The following offers a good explanation of what they did.

https://www.economicshelp.org/blog/143663/economics/the-strength-of-the-german-e
1
30p Lee is saying the quiet parts out loud again. on 09:43 - Feb 11 with 276 viewsChurchman

30p Lee is saying the quiet parts out loud again. on 09:01 - Feb 11 by DJR

And a very fair view.

Maybe we would have done better if our economy and infrastructure had suffered more in the war.

That was certainly the case with Germany. I studied their post-war industrial policy for one of my A levels, and can't remember all the details, but one thing I do remember is that they brought workers into the boardrooms which fostered much better industrial relations than in the UK.

The following offers a good explanation of what they did.

https://www.economicshelp.org/blog/143663/economics/the-strength-of-the-german-e


Yes and know. Our industry did suffer during the war. Hard for it not to given it was the only country to engage in total war and one of only two (US being the other) to fight a World War. However that is to ignore the economic effects of WW1, the Depression and U.K. failure to invest at the end of the 19c.

There was nothing to stop us embracing new techniques and investing in new plant etc. we chose not to do so. There was no will. It was as if the country went to sleep after the exhaustion of two world wars. Germany and Japan had to start again. Maybe that’s the difference.

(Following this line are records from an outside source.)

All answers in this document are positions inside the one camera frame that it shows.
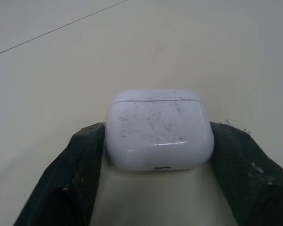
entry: charging case lid
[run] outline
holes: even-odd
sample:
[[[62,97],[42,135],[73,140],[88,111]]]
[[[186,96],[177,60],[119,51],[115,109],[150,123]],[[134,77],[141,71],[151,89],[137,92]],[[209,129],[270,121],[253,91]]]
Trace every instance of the charging case lid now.
[[[119,93],[108,114],[106,142],[112,162],[129,170],[194,168],[214,148],[206,108],[189,89]]]

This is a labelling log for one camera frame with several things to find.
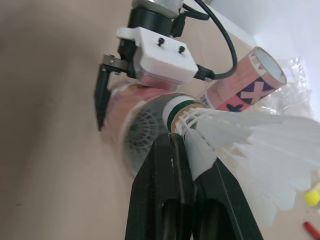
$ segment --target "white feathers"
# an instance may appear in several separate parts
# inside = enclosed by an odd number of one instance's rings
[[[256,220],[271,225],[277,210],[294,207],[320,170],[320,124],[301,117],[193,108],[176,122],[192,178],[216,156],[238,180]]]

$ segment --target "green stripe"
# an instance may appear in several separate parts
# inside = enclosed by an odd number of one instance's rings
[[[183,101],[181,103],[179,103],[177,106],[175,106],[169,116],[168,116],[168,120],[166,122],[166,126],[169,129],[169,131],[171,132],[171,124],[173,122],[173,120],[175,119],[176,115],[180,112],[181,109],[185,108],[186,106],[189,106],[191,104],[196,104],[197,102],[194,100],[187,100],[187,101]]]

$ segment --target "table surface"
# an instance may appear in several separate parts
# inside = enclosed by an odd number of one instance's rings
[[[97,131],[93,92],[103,54],[116,55],[130,2],[2,1],[1,240],[124,239],[133,179]],[[251,50],[232,40],[239,58]],[[231,67],[212,23],[188,19],[181,41],[198,64]],[[207,87],[194,80],[182,89],[197,95]],[[304,221],[320,226],[300,195],[294,210],[261,231],[266,240],[310,239]]]

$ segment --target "screw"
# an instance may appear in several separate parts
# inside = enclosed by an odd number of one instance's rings
[[[114,58],[109,58],[108,62],[109,62],[109,64],[112,65],[112,64],[114,64],[116,62],[116,60]]]
[[[161,47],[162,44],[165,43],[165,40],[162,37],[159,37],[158,39],[158,46]]]
[[[186,50],[186,48],[184,46],[180,46],[179,47],[179,53],[180,54],[182,54],[185,50]]]

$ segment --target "yellow object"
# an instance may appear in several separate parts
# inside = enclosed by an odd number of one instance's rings
[[[318,183],[314,188],[308,191],[304,198],[309,206],[314,207],[320,202],[320,183]]]

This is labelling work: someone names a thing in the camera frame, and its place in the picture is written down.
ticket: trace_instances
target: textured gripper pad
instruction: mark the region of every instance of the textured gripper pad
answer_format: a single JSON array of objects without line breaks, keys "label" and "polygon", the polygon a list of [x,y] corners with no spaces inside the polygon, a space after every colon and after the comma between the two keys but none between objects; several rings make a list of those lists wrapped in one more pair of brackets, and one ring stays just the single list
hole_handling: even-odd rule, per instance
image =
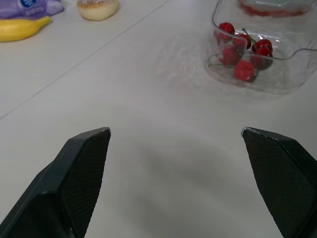
[{"label": "textured gripper pad", "polygon": [[107,134],[86,143],[69,171],[61,189],[61,199],[78,237],[84,237],[97,202],[106,161]]},{"label": "textured gripper pad", "polygon": [[282,235],[314,237],[316,175],[309,173],[317,172],[317,162],[291,138],[253,128],[242,136],[259,191]]}]

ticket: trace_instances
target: red cherry
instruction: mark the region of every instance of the red cherry
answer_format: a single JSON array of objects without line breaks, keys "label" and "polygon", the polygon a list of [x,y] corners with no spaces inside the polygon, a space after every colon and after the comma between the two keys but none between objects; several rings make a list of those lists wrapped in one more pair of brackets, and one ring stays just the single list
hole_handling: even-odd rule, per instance
[{"label": "red cherry", "polygon": [[272,42],[268,39],[262,39],[257,41],[255,44],[252,45],[252,51],[255,53],[259,48],[262,47],[267,47],[271,52],[273,52]]},{"label": "red cherry", "polygon": [[250,62],[243,59],[236,65],[234,76],[245,82],[253,82],[256,78],[256,69]]},{"label": "red cherry", "polygon": [[222,59],[219,59],[219,61],[225,66],[236,65],[241,57],[242,54],[234,45],[227,45],[223,48]]},{"label": "red cherry", "polygon": [[[243,38],[246,38],[247,40],[247,49],[251,47],[251,40],[250,40],[250,37],[247,36],[246,34],[239,34],[238,36],[241,36]],[[236,45],[237,47],[239,48],[244,48],[245,46],[245,41],[244,40],[241,40],[241,39],[238,39],[238,38],[234,38],[233,39],[233,44]]]},{"label": "red cherry", "polygon": [[253,66],[258,70],[267,69],[272,65],[272,63],[273,63],[272,59],[265,59],[265,58],[259,57],[257,55],[273,57],[273,54],[269,50],[269,48],[267,48],[267,47],[259,48],[256,51],[256,53],[250,57],[250,60],[251,60],[251,63],[253,64]]},{"label": "red cherry", "polygon": [[[224,23],[220,24],[219,28],[221,30],[229,33],[229,34],[232,34],[232,35],[234,35],[234,33],[235,33],[233,25],[231,23],[228,23],[228,22],[224,22]],[[228,42],[232,39],[232,37],[227,36],[221,32],[218,32],[218,31],[215,31],[214,35],[216,36],[218,42],[221,42],[221,41]]]}]

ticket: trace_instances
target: white table
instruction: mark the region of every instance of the white table
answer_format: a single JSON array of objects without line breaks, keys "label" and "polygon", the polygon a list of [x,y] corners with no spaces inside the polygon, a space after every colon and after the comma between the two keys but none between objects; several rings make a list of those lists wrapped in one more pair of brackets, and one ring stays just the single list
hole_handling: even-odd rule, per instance
[{"label": "white table", "polygon": [[109,126],[87,238],[281,238],[257,189],[244,126],[317,157],[317,81],[287,96],[204,68],[213,0],[121,0],[103,22],[72,0],[53,24],[0,44],[0,220],[66,140]]}]

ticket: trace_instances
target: banana
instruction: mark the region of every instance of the banana
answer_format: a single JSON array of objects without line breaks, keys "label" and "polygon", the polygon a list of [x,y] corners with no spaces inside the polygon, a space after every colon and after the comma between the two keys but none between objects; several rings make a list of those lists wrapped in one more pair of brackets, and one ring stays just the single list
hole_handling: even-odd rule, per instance
[{"label": "banana", "polygon": [[19,41],[28,38],[50,22],[51,18],[49,16],[38,20],[0,19],[0,42]]}]

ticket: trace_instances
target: purple bag
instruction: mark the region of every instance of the purple bag
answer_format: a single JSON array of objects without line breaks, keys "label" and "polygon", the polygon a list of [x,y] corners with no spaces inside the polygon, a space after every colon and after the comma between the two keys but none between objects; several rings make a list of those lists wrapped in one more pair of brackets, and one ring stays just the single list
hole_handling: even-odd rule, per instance
[{"label": "purple bag", "polygon": [[61,0],[0,0],[0,19],[39,19],[63,10]]}]

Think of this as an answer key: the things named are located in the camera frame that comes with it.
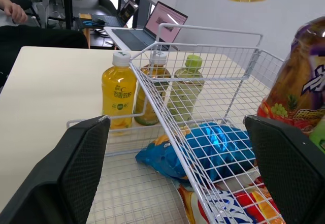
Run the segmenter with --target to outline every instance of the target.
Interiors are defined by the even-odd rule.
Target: green tea bottle
[[[171,77],[171,74],[165,68],[166,59],[167,59],[166,52],[158,51],[155,54],[152,53],[150,55],[150,64],[141,68],[141,71],[144,74],[150,76],[151,78],[169,79]],[[164,100],[166,95],[165,91],[169,86],[168,82],[155,82],[154,85],[158,90],[160,96],[162,97],[162,100]],[[134,114],[140,114],[143,112],[145,99],[146,99],[146,94],[144,93],[143,89],[140,87],[137,94],[137,101],[134,109]],[[147,103],[147,107],[144,115],[137,116],[134,119],[137,123],[144,126],[155,125],[159,122],[159,119],[149,101]]]
[[[177,70],[174,74],[174,78],[183,79],[172,83],[170,101],[167,104],[167,108],[176,122],[192,120],[191,114],[204,86],[204,81],[201,79],[203,76],[199,72],[201,66],[202,58],[197,55],[189,55],[185,67]]]

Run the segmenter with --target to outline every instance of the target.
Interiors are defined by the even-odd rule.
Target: pink laptop screen
[[[179,14],[161,3],[157,3],[145,27],[157,35],[159,24],[172,23],[183,25],[186,20],[187,17],[183,14]],[[179,30],[180,28],[176,27],[164,27],[161,30],[160,38],[165,42],[173,42]]]

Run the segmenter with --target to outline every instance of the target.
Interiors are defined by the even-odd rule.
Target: green bottle cap
[[[197,55],[189,55],[186,59],[185,66],[200,69],[202,66],[202,58]]]

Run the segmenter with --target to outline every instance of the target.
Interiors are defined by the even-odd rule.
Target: bottle cap
[[[118,67],[128,67],[131,55],[125,51],[117,51],[113,54],[112,64]]]
[[[167,53],[157,51],[156,53],[152,52],[150,54],[150,62],[154,63],[155,65],[165,65],[167,60]]]
[[[185,66],[200,69],[202,66],[202,58],[197,55],[189,55],[186,59]]]

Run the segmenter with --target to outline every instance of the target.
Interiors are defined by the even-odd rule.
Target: person's hand
[[[11,17],[15,22],[24,23],[28,20],[25,11],[15,3],[8,3],[4,8],[5,14]]]

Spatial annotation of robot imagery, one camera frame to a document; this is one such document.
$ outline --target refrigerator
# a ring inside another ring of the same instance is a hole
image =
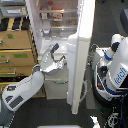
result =
[[[83,77],[93,31],[95,0],[25,0],[38,60],[51,44],[55,59],[67,58],[67,103],[78,113]]]

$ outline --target refrigerator door
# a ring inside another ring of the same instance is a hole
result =
[[[78,113],[87,56],[93,31],[95,0],[83,0],[77,32],[69,36],[67,64],[69,85],[67,103],[72,105],[72,113]]]

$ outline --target drawer
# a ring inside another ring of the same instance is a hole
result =
[[[17,82],[0,82],[0,94],[3,93],[3,90],[5,89],[5,87],[9,84],[16,84]],[[38,97],[45,97],[45,92],[43,89],[43,86],[41,87],[41,89],[32,97],[32,98],[38,98]]]
[[[35,65],[32,50],[0,50],[1,66]]]
[[[0,83],[0,94],[2,94],[4,88],[5,88],[7,85],[9,85],[9,84],[15,84],[15,83],[17,83],[17,82],[2,82],[2,83]]]
[[[44,88],[47,99],[65,99],[68,92],[68,69],[64,65],[53,76],[45,76]]]
[[[0,32],[0,49],[28,49],[31,48],[27,30]]]
[[[68,82],[56,82],[52,80],[44,81],[44,88],[47,99],[66,99],[68,92]]]
[[[30,76],[33,66],[25,67],[0,67],[0,77]]]
[[[27,15],[25,6],[0,7],[4,17],[25,17]]]

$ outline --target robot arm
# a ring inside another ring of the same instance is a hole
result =
[[[15,111],[38,92],[44,83],[44,75],[53,75],[63,68],[65,56],[54,60],[53,53],[59,48],[58,44],[51,45],[42,56],[41,63],[35,65],[32,74],[16,84],[9,84],[1,98],[0,125],[9,124]]]
[[[101,57],[99,63],[100,63],[100,68],[101,70],[107,70],[109,66],[111,65],[113,56],[121,43],[121,41],[124,39],[123,36],[119,34],[115,34],[112,36],[111,39],[111,47],[109,47],[107,50],[102,49],[104,56]]]

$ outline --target refrigerator shelf
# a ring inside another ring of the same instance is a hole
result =
[[[77,29],[77,25],[72,25],[72,26],[61,26],[61,27],[51,27],[51,30],[76,30]]]
[[[72,20],[72,19],[75,19],[77,20],[77,17],[63,17],[63,20],[62,21],[65,21],[65,20]],[[48,19],[42,19],[43,21],[44,20],[50,20],[50,21],[54,21],[54,17],[48,17]]]
[[[66,10],[39,10],[39,13],[76,13],[77,9],[66,9]]]
[[[68,38],[64,38],[64,37],[51,37],[51,40],[52,41],[60,41],[60,42],[66,42],[66,41],[68,41]]]

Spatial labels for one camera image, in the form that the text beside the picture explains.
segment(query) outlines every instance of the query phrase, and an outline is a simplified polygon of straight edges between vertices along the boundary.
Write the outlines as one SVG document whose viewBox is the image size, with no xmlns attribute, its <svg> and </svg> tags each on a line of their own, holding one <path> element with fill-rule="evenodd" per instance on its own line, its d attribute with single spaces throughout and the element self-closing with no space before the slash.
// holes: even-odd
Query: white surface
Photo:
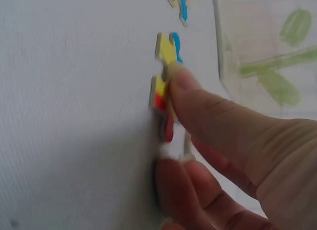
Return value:
<svg viewBox="0 0 317 230">
<path fill-rule="evenodd" d="M 0 229 L 156 230 L 158 32 L 220 95 L 211 0 L 0 0 Z M 234 195 L 233 185 L 223 181 Z"/>
</svg>

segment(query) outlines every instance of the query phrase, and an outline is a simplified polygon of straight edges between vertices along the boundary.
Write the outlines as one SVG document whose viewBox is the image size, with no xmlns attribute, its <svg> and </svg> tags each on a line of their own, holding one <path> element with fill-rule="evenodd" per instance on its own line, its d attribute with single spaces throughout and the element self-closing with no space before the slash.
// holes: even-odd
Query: skin
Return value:
<svg viewBox="0 0 317 230">
<path fill-rule="evenodd" d="M 236 203 L 201 163 L 162 155 L 158 197 L 173 219 L 163 230 L 317 229 L 317 122 L 267 117 L 208 93 L 179 65 L 173 71 L 172 103 L 193 144 L 268 219 Z"/>
</svg>

Germany and US were outpacing U.K. industrially by the Edwardian era. They were innovating (e.g. Ford production line techniques), while we were locked into master sweats the assets while the assets (workforce) sweats. We became outmoded. We seemed to learn very little post WW2. The same lame, incorrect arguments are still being trotted out, but our failure is as much political as industrial.

The article in the link is interesting thanks. A classic example of what happened in Germany was the fortunes of the Zeiss optics company. In 1945, half was in West Germany, Half in the East. They rolled along as separate companies until reunification, one using traditional methods, one innovating as the decades rolled by. Immediately after the Wall came down, the East Germany version was bankrupt. It couldn’t compete, like so many companies from that part of Germany. A classic example of what happens if you don’t invest.

In Japan, they invested in people as much as stuff, hence the development of Just In Time. It works because if you engage people everybody wins. On a different tangent, in Finland children at an early age are taught basic code. How sensible. It’s the basis of how computers work so very much the future. Why are we not doing that? Because our policy makers are muddle thinking, backwards and incompetent.

I believe politicians should serve the people. They clearly disagree.